**Goal of the exercise**. Repeat every line below exactly, word for word.

**Recorded information**.
▬▬▬

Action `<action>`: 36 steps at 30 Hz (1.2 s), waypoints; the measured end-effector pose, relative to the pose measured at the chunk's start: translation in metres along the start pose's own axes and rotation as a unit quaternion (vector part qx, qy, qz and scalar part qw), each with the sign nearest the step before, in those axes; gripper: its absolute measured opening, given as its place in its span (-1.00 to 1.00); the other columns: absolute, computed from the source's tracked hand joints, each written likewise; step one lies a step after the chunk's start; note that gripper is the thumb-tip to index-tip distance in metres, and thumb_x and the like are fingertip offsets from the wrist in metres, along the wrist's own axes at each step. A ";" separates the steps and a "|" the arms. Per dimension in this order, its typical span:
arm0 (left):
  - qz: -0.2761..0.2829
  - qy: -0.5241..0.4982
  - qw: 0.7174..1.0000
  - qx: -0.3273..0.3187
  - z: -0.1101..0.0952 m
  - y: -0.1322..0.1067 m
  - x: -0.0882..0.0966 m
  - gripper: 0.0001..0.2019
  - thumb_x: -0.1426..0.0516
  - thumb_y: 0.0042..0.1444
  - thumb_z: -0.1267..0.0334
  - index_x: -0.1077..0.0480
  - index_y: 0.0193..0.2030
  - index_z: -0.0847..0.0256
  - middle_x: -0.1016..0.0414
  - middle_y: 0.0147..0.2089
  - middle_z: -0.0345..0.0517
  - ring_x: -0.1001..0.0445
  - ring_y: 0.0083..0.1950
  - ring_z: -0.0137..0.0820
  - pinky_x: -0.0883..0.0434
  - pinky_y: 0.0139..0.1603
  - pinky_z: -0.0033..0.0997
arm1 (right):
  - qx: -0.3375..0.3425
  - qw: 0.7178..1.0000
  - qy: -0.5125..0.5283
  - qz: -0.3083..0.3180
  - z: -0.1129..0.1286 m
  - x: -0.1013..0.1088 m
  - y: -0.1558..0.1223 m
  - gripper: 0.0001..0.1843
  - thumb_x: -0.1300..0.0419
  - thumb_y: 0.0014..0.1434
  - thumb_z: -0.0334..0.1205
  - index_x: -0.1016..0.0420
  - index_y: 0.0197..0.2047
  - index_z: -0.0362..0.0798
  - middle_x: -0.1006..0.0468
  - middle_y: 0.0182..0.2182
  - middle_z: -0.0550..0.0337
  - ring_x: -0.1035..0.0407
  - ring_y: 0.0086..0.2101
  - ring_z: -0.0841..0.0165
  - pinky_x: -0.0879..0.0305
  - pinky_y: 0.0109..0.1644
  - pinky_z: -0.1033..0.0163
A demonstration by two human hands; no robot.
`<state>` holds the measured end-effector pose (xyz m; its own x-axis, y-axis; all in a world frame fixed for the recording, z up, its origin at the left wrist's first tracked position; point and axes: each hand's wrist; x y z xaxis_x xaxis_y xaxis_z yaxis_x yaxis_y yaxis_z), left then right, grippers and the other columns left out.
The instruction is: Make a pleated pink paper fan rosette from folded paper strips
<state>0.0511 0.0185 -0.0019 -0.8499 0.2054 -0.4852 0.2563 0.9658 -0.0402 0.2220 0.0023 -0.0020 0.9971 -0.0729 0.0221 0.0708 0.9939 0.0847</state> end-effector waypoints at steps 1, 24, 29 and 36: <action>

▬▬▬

**Answer below**.
Action `<action>`: 36 steps at 30 Hz (1.2 s), waypoints; the measured end-effector pose, relative to the pose measured at the chunk's start: translation in metres along the start pose's own axes and rotation as a unit quaternion (vector part qx, qy, qz and scalar part qw), each with the sign nearest the step before, in those axes; gripper: its absolute measured opening, given as its place in its span (-1.00 to 1.00); the other columns: absolute, computed from the source's tracked hand joints, each written likewise; step one lies a step after the chunk's start; note that gripper is the thumb-tip to index-tip distance in metres, and thumb_x and the like are fingertip offsets from the wrist in metres, along the wrist's own axes at each step. A ";" separates the steps and a "|" the arms. Per dimension in this order, its typical span:
arm0 (left):
  - qz: -0.2761..0.2829
  - qy: -0.5241..0.4982
  - qw: 0.7174..1.0000
  - qx: -0.3273..0.3187
  - z: -0.1101..0.0952 m
  - y: -0.1322..0.1067 m
  - x: -0.0882..0.0966 m
  - gripper: 0.0001..0.2019
  - thumb_x: -0.1426..0.0516
  - thumb_y: 0.0042..0.1444
  - thumb_z: -0.1267..0.0334
  - index_x: -0.1077..0.0480
  - index_y: 0.0193..0.2030
  - index_z: -0.0847..0.0256
  - middle_x: -0.1016..0.0414
  - middle_y: 0.0147..0.2089
  - middle_z: -0.0345..0.0517
  - ring_x: -0.1001..0.0445
  - ring_y: 0.0083..0.1950
  - ring_z: -0.0137..0.0820
  - pinky_x: -0.0883..0.0434
  - pinky_y: 0.0139..0.1603
  - pinky_z: -0.0033..0.0997
arm1 (right):
  - qx: -0.3375..0.3425
  - qw: 0.7178..1.0000
  - qy: -0.5125..0.5283
  - qz: -0.3083..0.3180
  - z: -0.1129..0.1286 m
  - x: -0.1013..0.1088 m
  - y: -0.1558..0.1223 m
  - gripper: 0.0001..0.1843
  - thumb_x: -0.1300..0.0419
  - thumb_y: 0.0014..0.1434
  - thumb_z: -0.0334..0.1205
  - index_x: -0.1016..0.0420
  - index_y: 0.0197..0.2047
  - index_z: -0.0362..0.0798
  - middle_x: -0.1006..0.0468
  - middle_y: 0.0182..0.2182
  - middle_z: -0.0550..0.0337
  - ring_x: -0.1035..0.0407
  - ring_y: 0.0086..0.2101
  - ring_z: -0.0841..0.0165
  - pinky_x: -0.0879..0.0305
  - pinky_y: 0.0109..0.1644
  - pinky_z: -0.1033..0.0163
A demonstration by two human hands; no robot.
`<state>` holds the measured end-effector pose (xyz m; its own x-axis, y-axis; all in a world frame fixed for the recording, z up, its origin at the left wrist's first tracked position; point and axes: each hand's wrist; x y z xaxis_x xaxis_y xaxis_z yaxis_x yaxis_y yaxis_z), left then right, grippers and the other columns left out.
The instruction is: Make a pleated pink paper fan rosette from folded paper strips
<state>0.0511 0.0185 -0.0019 -0.8499 0.2054 -0.4852 0.2563 0.9658 -0.0402 0.2220 0.0023 -0.0020 0.9971 -0.0729 0.0221 0.0708 0.9939 0.0847</state> end-effector waypoints at steps 1, 24, 29 and 36: <action>

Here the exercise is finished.